▶ **Required work**
Pick every line from the data that holds the word "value".

Excerpts from a dataset

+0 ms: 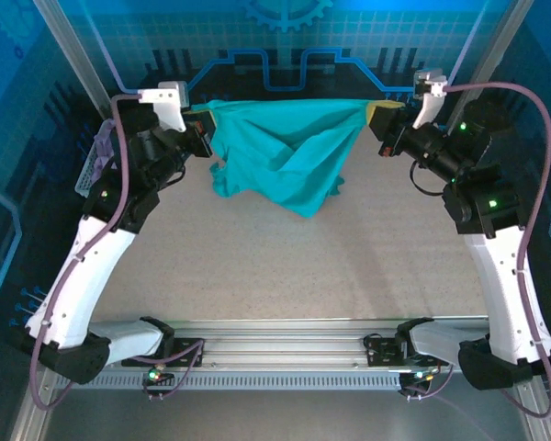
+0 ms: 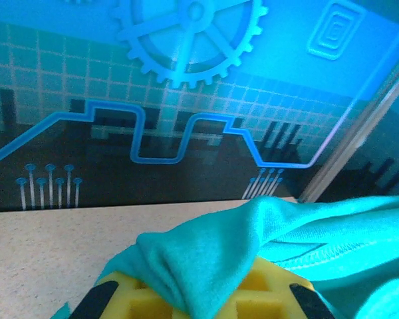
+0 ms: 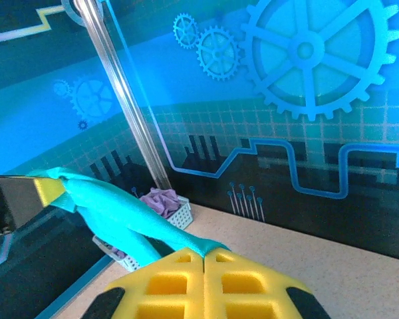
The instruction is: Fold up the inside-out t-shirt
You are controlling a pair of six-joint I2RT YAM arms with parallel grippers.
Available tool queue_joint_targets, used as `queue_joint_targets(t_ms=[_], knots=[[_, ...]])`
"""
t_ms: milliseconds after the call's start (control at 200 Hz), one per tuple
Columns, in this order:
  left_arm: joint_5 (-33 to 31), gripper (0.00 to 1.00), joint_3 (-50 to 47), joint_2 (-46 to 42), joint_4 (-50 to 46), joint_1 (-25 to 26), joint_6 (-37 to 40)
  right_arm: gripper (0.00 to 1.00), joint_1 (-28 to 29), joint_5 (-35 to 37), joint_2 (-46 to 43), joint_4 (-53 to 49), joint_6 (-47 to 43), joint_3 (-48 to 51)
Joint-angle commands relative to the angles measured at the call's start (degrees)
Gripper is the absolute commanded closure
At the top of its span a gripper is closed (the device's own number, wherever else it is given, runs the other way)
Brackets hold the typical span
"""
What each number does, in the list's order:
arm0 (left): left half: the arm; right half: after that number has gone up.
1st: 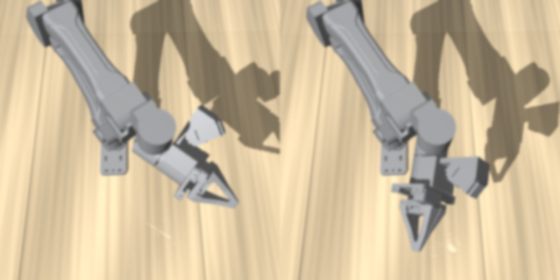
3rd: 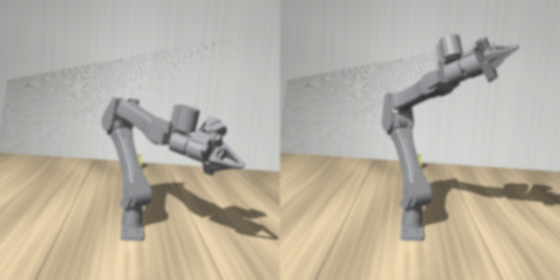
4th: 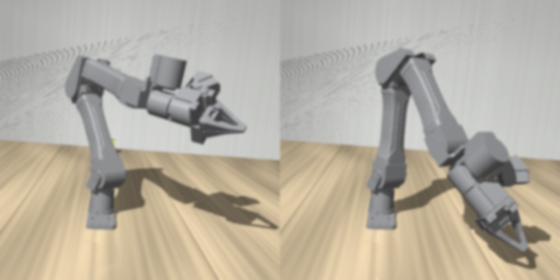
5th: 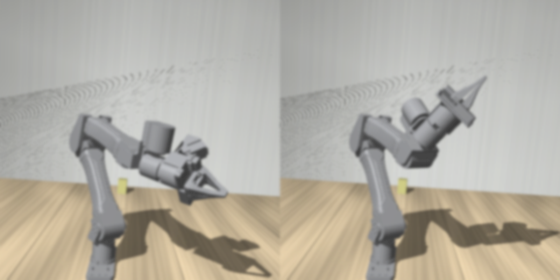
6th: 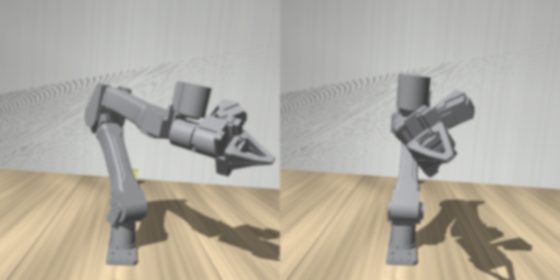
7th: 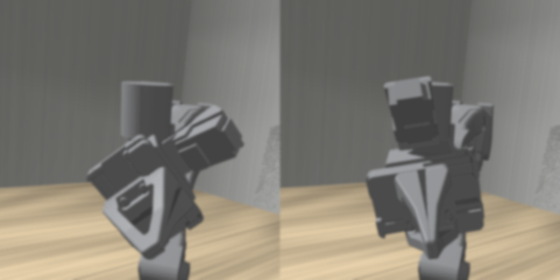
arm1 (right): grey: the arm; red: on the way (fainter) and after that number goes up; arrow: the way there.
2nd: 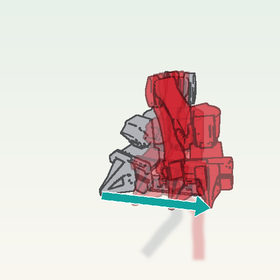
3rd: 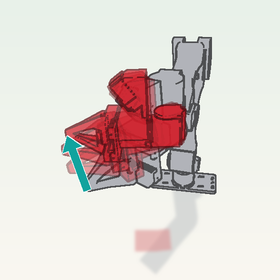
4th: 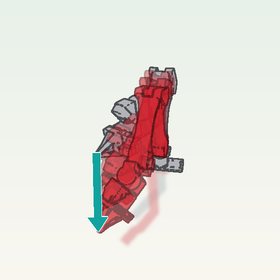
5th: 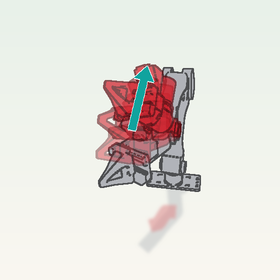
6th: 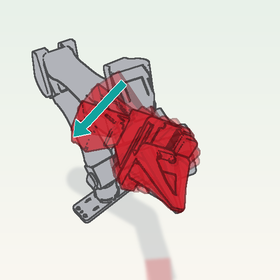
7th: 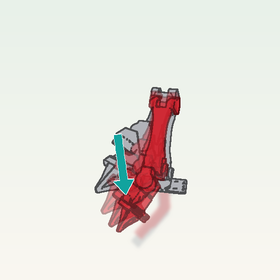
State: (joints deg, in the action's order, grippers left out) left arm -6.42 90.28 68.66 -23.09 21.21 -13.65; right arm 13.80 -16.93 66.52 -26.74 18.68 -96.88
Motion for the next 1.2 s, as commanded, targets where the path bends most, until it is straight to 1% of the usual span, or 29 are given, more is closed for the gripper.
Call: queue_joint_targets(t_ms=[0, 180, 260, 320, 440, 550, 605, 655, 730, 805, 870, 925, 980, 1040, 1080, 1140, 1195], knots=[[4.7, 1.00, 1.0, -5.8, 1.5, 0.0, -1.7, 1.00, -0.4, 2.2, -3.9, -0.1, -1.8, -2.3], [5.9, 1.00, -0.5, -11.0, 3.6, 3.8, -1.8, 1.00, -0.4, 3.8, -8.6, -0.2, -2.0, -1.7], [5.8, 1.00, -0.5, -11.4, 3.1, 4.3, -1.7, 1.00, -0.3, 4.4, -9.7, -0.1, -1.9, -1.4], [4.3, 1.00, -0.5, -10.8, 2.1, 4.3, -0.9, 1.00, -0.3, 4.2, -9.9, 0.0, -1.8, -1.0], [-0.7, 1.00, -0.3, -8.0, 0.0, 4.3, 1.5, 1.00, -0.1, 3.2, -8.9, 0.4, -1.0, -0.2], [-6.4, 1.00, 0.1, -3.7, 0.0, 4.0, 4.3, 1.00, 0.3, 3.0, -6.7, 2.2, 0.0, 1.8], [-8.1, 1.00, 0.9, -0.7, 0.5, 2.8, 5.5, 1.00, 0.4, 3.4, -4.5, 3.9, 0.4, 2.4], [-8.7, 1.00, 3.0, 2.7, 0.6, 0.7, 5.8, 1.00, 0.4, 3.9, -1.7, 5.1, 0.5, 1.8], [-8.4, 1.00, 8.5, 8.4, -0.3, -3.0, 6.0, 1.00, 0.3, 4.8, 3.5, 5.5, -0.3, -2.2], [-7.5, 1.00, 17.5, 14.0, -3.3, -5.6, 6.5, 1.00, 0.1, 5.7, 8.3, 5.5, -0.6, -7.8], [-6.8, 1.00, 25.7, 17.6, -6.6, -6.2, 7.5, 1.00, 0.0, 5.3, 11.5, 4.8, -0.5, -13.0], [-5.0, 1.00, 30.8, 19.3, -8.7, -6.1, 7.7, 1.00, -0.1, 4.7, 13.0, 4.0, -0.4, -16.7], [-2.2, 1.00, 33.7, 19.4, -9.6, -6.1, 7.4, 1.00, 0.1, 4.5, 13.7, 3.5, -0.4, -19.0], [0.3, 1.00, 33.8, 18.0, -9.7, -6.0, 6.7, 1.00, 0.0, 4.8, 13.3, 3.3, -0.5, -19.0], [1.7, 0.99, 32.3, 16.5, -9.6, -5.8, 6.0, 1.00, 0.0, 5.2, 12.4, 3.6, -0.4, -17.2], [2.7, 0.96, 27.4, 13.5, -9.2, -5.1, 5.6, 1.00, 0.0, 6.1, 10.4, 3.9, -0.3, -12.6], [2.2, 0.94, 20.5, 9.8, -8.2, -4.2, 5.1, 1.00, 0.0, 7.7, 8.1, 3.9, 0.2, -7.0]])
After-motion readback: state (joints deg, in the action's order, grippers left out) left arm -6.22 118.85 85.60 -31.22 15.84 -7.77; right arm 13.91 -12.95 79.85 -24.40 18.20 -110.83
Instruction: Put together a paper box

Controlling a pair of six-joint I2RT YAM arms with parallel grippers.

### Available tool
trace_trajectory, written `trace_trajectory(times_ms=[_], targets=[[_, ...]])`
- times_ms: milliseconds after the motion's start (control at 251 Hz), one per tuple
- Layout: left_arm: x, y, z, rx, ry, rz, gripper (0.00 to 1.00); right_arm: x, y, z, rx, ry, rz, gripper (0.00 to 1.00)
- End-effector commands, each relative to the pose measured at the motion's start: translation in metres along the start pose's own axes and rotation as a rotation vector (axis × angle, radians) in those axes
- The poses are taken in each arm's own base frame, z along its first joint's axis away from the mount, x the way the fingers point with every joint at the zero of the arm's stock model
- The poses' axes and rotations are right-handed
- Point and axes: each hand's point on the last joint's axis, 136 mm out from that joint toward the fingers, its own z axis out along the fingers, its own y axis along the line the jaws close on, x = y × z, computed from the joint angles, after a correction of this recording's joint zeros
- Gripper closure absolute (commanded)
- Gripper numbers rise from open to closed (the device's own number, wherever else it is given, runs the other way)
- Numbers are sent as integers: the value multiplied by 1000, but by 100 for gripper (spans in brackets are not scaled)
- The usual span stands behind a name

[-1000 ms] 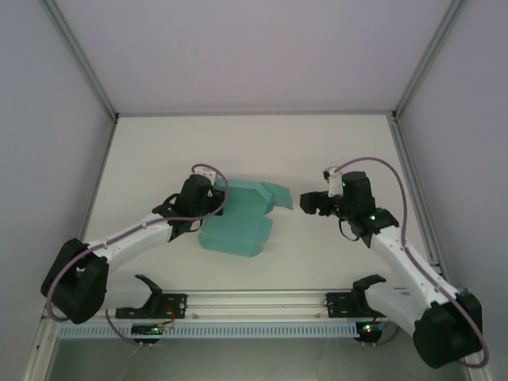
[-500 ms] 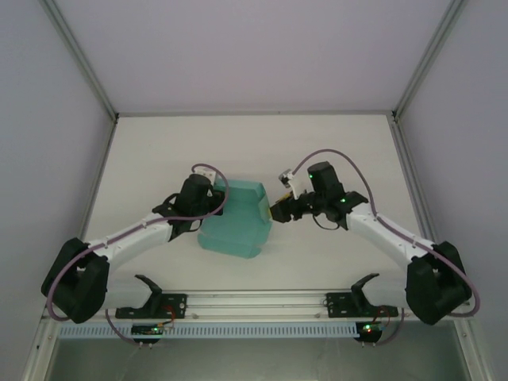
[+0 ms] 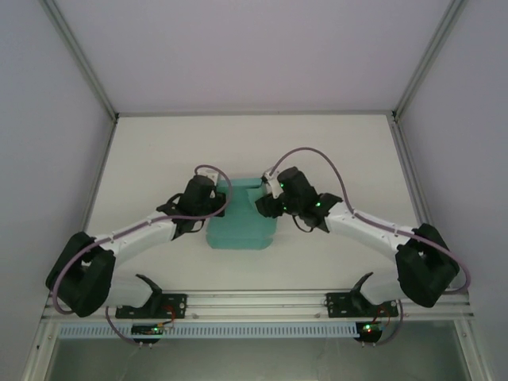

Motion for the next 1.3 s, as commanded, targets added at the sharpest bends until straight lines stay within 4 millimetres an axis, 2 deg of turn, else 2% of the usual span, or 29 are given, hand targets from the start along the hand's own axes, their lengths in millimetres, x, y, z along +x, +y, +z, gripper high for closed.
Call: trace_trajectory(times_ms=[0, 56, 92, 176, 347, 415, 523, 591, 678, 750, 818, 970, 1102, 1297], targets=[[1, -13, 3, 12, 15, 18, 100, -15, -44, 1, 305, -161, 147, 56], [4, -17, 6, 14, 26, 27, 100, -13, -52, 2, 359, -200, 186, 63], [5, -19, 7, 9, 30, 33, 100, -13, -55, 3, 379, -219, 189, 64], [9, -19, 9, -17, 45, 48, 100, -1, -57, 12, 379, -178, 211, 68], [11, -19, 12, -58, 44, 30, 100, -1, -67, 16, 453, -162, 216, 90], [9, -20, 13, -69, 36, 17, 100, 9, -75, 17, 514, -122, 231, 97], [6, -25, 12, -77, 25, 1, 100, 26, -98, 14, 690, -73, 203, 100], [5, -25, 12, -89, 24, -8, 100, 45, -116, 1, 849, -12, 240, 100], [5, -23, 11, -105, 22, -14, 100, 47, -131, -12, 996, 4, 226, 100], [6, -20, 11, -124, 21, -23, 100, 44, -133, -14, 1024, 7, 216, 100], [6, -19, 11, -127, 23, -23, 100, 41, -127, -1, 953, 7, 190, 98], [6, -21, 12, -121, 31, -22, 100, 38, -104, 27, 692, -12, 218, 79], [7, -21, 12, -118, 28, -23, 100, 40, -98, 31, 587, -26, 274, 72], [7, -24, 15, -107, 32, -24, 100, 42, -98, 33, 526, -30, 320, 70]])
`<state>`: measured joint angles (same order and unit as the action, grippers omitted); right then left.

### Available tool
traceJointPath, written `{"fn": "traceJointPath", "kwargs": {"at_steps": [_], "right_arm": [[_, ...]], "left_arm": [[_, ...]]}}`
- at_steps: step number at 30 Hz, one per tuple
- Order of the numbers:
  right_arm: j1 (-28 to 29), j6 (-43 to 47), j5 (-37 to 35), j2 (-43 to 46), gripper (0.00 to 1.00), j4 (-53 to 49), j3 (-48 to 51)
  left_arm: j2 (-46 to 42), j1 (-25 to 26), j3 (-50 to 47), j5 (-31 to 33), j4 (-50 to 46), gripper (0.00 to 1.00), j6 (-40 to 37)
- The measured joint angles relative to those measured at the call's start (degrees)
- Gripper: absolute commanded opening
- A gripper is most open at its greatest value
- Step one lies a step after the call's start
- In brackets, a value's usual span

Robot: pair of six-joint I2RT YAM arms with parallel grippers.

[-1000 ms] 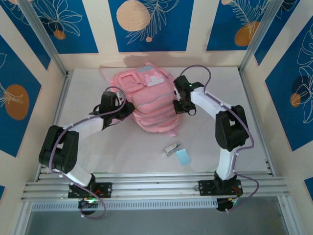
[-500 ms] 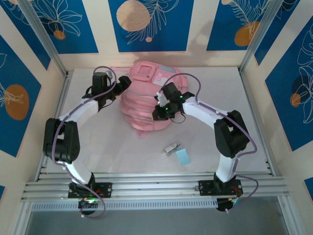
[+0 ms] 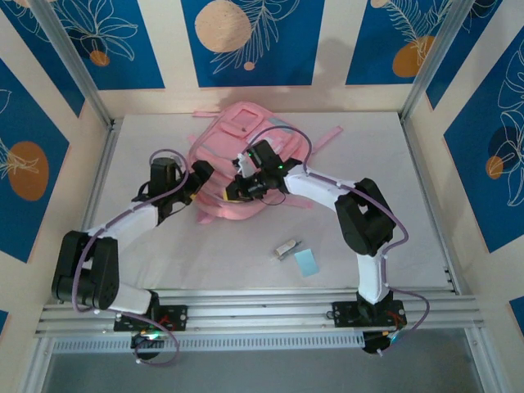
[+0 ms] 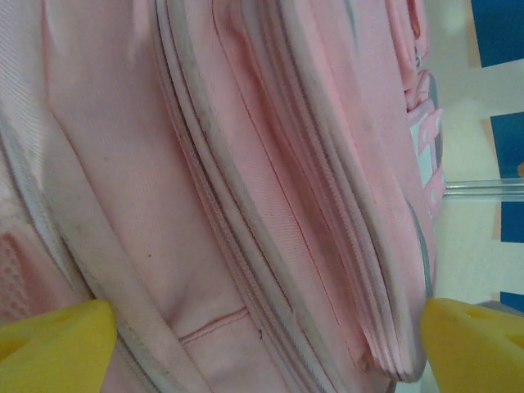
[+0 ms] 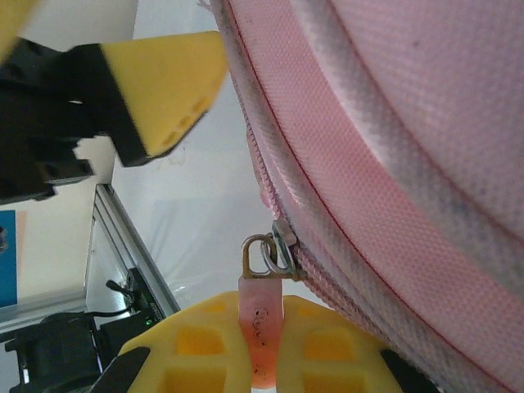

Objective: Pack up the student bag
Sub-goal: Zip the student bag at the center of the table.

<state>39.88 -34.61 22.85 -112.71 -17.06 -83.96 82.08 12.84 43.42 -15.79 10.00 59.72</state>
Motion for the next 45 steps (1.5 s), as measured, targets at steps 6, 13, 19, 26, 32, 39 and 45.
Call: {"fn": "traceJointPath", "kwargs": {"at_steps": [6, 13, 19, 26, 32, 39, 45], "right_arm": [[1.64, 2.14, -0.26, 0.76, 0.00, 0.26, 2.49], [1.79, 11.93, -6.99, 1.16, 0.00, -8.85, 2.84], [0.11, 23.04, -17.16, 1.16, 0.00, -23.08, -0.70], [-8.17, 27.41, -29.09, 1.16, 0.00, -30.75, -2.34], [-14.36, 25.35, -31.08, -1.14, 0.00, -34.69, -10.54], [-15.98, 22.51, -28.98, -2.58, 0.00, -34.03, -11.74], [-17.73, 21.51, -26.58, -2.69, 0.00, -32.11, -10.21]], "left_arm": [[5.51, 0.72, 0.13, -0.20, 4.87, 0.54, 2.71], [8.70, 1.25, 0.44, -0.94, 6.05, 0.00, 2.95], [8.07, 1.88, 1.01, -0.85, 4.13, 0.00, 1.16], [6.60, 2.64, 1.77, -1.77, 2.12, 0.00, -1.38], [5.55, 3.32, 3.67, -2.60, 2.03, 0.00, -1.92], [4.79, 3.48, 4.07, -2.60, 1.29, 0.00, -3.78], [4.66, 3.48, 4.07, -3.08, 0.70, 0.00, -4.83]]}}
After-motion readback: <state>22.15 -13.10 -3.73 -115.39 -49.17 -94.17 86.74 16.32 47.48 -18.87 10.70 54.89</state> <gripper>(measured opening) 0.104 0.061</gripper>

▶ **Solution to this exercise**
- Numbers are sent as integers: the value multiplied by 1000, but by 100 for gripper (spans in brackets are not scaled)
- A gripper is most open at its greatest value
- In brackets, a value's usual span

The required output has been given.